I do not understand how the inputs.file plugin will help here? :thinking:
You can’t forward inputs to inputs, it doesn’t work like that. What is the purpose of this?

I have an idea why you come up with inputs.file plugin - don’t be confused by the example in the docs. :wink:
For the inputs.http plugin, the example config looks something like this:

[[inputs.http]]
  # your http config here
  data_format = "xml"
  
  [[inputs.http.xml]]
    #metric_selection = "/Bus/child::Sensor"
    #metric_name = "string('example')"
    #timestamp = "/Gateway/Timestamp"
    #timestamp_format = "2006-01-02T15:04:05Z"

    ## Tag definitions using the given XPath queries.
    [inputs.http.xml.tags]
      name   = "substring-after(Sensor/@name, ' ')"
      device = "string('the ultimate sensor')"

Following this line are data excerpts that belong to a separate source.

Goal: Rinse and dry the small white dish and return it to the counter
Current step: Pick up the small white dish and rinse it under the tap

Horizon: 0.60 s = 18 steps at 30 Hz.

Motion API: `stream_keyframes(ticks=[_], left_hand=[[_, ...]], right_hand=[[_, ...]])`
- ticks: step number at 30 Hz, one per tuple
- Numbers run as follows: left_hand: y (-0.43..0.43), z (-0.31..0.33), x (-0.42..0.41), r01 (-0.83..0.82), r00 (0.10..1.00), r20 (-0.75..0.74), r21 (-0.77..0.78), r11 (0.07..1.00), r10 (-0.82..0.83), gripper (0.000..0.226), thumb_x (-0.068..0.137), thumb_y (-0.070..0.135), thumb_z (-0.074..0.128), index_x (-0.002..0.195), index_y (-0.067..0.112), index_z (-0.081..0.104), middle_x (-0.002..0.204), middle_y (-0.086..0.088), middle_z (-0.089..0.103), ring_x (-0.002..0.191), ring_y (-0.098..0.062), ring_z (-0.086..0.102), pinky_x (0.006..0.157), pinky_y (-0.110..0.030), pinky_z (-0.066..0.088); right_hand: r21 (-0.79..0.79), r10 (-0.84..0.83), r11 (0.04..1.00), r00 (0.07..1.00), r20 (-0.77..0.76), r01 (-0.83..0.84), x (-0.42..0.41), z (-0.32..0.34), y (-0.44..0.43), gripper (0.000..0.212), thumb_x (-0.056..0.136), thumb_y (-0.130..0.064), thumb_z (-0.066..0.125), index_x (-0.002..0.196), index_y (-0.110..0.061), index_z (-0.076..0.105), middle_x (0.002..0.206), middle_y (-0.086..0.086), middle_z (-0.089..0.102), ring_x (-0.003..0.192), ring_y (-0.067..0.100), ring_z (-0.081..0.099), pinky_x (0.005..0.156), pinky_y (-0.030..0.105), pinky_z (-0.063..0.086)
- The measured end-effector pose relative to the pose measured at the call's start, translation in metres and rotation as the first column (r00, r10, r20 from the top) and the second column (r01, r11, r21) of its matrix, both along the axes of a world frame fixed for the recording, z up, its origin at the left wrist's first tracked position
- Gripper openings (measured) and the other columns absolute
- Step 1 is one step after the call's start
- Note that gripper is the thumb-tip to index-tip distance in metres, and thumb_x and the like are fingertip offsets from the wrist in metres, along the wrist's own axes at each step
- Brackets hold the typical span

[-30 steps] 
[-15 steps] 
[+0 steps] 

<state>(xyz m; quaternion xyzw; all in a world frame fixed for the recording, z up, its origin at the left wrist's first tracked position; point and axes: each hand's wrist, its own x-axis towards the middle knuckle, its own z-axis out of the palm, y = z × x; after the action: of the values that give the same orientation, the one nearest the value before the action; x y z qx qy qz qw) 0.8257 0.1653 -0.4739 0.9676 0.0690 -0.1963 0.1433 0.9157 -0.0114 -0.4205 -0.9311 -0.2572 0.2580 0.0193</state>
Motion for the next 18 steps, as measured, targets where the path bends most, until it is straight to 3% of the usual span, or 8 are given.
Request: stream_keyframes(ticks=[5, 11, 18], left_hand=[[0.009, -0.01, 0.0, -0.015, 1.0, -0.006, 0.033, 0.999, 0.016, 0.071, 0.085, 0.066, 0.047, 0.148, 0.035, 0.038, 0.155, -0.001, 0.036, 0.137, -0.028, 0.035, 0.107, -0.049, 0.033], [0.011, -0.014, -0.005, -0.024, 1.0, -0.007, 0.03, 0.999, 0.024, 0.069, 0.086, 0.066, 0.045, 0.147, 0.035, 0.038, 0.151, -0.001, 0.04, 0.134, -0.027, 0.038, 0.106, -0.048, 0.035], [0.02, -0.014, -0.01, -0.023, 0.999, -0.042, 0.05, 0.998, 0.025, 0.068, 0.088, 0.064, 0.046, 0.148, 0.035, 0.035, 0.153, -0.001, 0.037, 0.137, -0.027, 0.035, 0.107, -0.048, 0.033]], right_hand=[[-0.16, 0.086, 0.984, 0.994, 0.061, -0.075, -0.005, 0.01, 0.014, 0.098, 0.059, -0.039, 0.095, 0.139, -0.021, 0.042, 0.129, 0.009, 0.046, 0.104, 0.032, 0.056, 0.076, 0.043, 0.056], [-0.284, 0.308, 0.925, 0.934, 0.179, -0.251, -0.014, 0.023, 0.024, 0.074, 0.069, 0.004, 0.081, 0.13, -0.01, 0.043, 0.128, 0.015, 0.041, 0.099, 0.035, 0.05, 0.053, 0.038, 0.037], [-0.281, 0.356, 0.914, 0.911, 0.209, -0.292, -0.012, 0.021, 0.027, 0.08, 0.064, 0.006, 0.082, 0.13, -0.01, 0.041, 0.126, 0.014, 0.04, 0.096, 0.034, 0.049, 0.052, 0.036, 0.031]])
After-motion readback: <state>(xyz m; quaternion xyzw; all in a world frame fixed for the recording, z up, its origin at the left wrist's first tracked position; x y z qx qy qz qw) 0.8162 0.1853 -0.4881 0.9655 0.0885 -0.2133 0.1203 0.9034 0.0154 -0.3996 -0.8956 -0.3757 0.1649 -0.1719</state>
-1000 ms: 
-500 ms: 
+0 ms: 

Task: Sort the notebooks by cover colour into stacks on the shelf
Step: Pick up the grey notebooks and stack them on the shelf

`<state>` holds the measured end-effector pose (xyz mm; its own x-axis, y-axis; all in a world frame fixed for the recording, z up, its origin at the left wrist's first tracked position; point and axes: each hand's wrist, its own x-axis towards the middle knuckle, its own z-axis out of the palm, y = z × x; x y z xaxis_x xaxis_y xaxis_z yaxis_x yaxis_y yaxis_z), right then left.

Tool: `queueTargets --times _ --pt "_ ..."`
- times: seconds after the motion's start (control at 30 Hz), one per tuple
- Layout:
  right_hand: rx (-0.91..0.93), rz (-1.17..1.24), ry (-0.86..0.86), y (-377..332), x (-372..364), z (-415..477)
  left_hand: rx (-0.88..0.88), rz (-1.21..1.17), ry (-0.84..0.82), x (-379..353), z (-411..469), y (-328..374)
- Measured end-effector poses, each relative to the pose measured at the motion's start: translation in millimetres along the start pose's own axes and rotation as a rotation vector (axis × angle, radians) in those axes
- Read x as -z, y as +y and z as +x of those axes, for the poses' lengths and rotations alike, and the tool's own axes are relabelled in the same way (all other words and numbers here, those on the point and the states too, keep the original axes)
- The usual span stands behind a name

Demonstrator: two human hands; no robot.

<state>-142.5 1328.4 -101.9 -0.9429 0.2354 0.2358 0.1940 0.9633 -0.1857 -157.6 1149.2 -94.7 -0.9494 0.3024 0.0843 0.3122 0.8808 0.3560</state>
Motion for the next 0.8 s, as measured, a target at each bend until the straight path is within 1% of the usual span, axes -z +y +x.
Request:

    ## Integer field definitions using XPath queries.
    [inputs.http.xml.fields_int]
      consumers = "Variable/@consumers"

    ## Non-integer field definitions using XPath queries.
    [inputs.http.xml.fields]

Thanks @Franky1, this is a great input. Now am understanding better.
Now the telegraf is able to recognize the xml data.
But the telegraf is finding trouble interpreting the first line of the xml file which is something comes as as a default text.

<!-- Add XML Data --><?xml version="1.0" encoding="UTF-8" standalone="yes"?>
<mutes count="100" nextHref="/httpAuth/app/rest/mutes?locator=start:100,count:100" href="/httpAuth/app/rest/mutes">
    <mute id="2" href="/httpAuth/app/rest/mutes/id:2">
        <assign..............................

telegraf fails with below error…

[root@h00123456 naypavk]# telegraf --config /home/naypavk/src/telegraf/mutedtests.conf -test
2021-08-03T17:04:34Z I! Starting Telegraf 1.19.1
2021-08-03T17:04:34Z D! [agent] Initializing plugins
2021-08-03T17:04:34Z D! [agent] Starting service inputs
2021-08-03T17:04:34Z E! [inputs.http] Error in plugin: [url=https://toscity.xxxxxxxxxx.local/httpAuth/app/rest/mutes]: *metric parse error: expected timestamp at 1:21: "<?xml version=\"1.0\" <-- here"*
2021-08-03T17:04:34Z D! [agent] Stopping service inputs
2021-08-03T17:04:34Z D! [agent] Input channel closed
2021-08-03T17:04:34Z D! [agent] Stopped Successfully
2021-08-03T17:04:34Z E! [telegraf] Error running agent: input plugins recorded 1 errors

Is there any way to ignore it and proceed ahead. Since the xml file is direct outcome of the http api, i don’t have much control over that. If there is any provision to save the outcome to a local, then may be i might be able to remove the line and interpret the xml data as expected. please advise.

I am not sure. I would guess that the XML parser should be able to handle it.
Maybe there is something wrong with your configuration.
I have not used the XML parser yet. So I could be wrong.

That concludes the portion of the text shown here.